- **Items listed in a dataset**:

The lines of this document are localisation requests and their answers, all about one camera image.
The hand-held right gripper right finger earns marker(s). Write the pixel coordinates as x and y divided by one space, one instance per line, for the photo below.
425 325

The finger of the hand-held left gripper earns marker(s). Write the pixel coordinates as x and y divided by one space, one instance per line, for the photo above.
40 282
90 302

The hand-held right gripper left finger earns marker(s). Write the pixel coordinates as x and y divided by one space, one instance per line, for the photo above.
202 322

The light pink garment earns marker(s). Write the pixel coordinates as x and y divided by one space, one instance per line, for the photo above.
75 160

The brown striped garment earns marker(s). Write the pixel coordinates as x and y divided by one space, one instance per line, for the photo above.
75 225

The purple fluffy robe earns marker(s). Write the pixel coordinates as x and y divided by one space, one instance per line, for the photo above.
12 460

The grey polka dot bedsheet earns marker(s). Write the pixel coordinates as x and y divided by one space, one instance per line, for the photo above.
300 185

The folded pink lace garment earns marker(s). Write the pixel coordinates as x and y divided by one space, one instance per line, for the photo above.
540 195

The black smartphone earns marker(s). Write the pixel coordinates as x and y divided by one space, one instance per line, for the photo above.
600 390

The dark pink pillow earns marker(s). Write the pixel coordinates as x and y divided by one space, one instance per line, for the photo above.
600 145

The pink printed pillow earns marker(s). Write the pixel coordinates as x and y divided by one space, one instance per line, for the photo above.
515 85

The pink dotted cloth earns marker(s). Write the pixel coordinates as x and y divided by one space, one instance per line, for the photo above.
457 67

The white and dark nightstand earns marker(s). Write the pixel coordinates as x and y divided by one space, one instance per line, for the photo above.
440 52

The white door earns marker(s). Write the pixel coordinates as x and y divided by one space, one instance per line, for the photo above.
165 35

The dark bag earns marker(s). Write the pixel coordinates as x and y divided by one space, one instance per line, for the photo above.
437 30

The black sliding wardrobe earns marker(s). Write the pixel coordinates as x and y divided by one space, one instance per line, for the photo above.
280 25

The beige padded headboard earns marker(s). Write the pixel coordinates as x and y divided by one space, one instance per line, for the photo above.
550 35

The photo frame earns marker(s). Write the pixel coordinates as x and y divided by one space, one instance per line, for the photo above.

- **Problem to work on**:
All lines from the one containing "The beige padded" to the end of the records, both ends included, should be printed exactly and on their own.

- **Answer for this exercise**:
The beige padded headboard earns marker(s). Write the pixel coordinates as x and y divided by one space, one instance per line, for the photo above.
550 35

The photo frame earns marker(s). Write the pixel coordinates as x and y divided by one space, one instance per line, for the photo above.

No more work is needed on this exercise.